Joel Spolsky on AJAX calendars
There is a new Joel on Software post about calendars. Lets see how the OpenPsa 2 calendar fares with his feature requirements:
Enter flights. Many of these calendars only lets me enter things that start on 15 minute intervals, and flights are just not scheduled that way. Many of these calendars insist I specify the duration, which I don’t know – I know when the flight lands, but not the duration.
In OpenPsa calendar you specifically choose start and end time, not start and duration. By default when you click the Create event button the new event will have a duration of one hour. The times can be entered either by writing, or by clicking the button next to time to open a calendar selection widget:
Understand enough about time zones so I can enter a flight. Flights from New Zealand to Los Angeles arrive before they departed.

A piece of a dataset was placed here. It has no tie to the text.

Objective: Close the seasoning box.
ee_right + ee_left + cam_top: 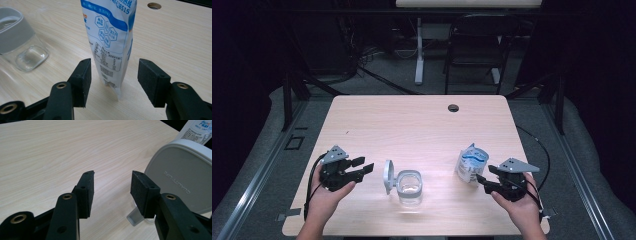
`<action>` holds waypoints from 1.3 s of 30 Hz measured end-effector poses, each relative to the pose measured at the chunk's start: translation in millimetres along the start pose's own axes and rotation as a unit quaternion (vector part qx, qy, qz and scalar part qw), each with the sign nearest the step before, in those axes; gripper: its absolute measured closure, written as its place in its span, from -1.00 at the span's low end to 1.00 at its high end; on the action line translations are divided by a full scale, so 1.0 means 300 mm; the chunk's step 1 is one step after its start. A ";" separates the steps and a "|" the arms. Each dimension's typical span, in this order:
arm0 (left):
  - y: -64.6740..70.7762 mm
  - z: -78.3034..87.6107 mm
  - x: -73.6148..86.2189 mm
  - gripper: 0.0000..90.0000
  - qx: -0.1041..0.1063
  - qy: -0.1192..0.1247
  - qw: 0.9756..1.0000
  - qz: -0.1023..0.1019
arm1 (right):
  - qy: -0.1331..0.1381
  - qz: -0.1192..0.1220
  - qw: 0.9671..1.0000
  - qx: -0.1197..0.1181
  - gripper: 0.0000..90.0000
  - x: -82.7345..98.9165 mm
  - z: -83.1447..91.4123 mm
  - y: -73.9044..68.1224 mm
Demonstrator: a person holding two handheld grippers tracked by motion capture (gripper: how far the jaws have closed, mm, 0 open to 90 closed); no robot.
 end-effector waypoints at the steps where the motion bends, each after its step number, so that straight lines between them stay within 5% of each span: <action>1: -0.002 0.003 0.001 0.20 0.000 0.001 1.000 0.000 | -0.001 0.000 1.000 -0.001 -0.03 0.001 -0.005 0.000; 39: -0.031 0.051 0.038 0.20 -0.015 0.004 1.000 0.015 | -0.005 0.021 1.000 -0.007 -0.14 0.053 -0.163 -0.023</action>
Point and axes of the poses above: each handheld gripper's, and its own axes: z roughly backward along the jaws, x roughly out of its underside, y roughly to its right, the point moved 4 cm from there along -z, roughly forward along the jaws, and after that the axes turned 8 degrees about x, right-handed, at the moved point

Actually this we don’t do yet. Now all times are supposed to be in the server’s local timezone, meaning that you need to calculate the timezoned times into your local time. Would be a great idea and not very difficult to add optional timezone pulldown to the editor though.
Allow my assistant to enter appointments and see my schedule, although some things may be private.
The calendar events in the editor may be marked Public or Private. With private events, everybody can see the duration of the event, but only participants can see the details. Everybody can see the details of the public events.
Notify me in advance of a meeting using some reliable mechanism. Surprisingly many of the hot new Ajax calendars omitted this basic feature because they’re web apps. At the very least, I’d like something to pop up on Windows, which means a downloadable widget, and an SMS message on my cell phone. Different meetings need different advance warnings … I need to be notified 3 hours before a flight at Kennedy but 3 minutes before a meeting in my office.
OpenPsa calendar doesn’t support alerts yet. With the OpenPsa version 1 calendar you could edit the events via webcal or SyncML, and the alerts would be handled by your mobile phone, or a desktop calendar subscribed to the event feed.
We haven’t ported this feature to OpenPsa 2 yet.
Print out something reasonable that I can take with me before a trip listing my complete schedule for the trip. Some of my appointments have driving directions or complicated notes attached. I just want a list of where I need to be, when, and it’s surprising that very few online calendars can handle this.
Again, this was something OpenPsa 2 did well with its Week list feature. OpenPsa 2 is fully hCalendar and CSS, and so creating a suitable print CSS should be easy.
In any case, these were important points about attention to detail. On the other hand, we also have to decide what is essential for the 2.0 release.